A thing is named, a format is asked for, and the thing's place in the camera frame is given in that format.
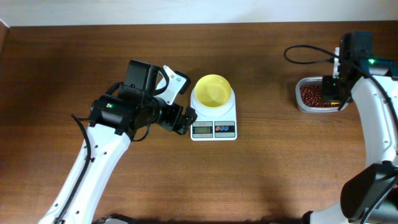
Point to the clear plastic food container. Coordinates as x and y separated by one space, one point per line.
306 109

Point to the white digital kitchen scale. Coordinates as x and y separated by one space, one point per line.
214 124

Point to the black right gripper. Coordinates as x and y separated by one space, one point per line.
331 92

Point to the yellow plastic bowl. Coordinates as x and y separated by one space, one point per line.
213 91

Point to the red azuki beans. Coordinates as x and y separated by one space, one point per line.
311 96

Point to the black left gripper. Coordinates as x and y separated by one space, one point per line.
179 120

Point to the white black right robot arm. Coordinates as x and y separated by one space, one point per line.
371 83

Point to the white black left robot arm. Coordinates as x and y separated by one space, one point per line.
145 97

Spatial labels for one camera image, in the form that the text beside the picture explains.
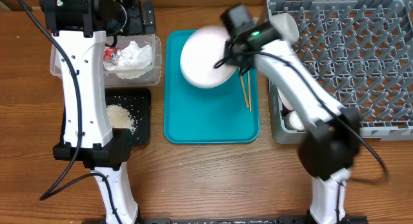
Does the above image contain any grey dishwasher rack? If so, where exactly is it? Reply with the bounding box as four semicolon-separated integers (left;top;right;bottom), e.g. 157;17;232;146
266;0;412;141

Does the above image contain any red foil snack wrapper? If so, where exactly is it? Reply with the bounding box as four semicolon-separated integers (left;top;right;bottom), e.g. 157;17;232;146
103;46;119;64

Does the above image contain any clear plastic waste bin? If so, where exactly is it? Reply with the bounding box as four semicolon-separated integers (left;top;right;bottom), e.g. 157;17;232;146
54;31;161;88

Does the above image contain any black rail at table edge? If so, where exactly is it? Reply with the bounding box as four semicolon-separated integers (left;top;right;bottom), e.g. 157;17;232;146
82;216;368;224

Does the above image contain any large white round plate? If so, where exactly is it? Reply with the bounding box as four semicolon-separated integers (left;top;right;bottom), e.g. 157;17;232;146
180;26;236;88

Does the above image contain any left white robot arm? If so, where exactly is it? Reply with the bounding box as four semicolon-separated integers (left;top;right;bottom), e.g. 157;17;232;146
39;0;156;223

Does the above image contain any small pink bowl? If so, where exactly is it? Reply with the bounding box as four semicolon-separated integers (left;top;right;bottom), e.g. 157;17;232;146
277;89;294;111

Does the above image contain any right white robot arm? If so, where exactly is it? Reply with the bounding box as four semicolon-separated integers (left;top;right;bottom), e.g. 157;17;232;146
215;5;361;223

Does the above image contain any grey round bowl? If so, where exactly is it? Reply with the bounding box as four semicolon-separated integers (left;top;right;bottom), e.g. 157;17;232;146
270;13;299;45

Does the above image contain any crumpled white tissue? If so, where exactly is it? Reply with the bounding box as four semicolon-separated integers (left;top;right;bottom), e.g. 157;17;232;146
103;41;154;79

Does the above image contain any pile of rice grains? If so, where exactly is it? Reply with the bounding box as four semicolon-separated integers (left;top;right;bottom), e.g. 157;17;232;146
106;105;136;134

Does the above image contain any black tray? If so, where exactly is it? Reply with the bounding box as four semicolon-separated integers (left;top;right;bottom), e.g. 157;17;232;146
54;85;151;157

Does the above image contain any white paper cup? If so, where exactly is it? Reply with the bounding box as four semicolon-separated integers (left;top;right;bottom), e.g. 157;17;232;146
285;111;305;131

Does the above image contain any teal plastic tray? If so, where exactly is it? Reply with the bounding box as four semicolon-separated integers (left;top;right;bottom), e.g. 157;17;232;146
164;30;260;144

What you should do:
Whenever a line in the data above contains the word "that", include it in the tally, and report only the final number.

Answer to this problem:
2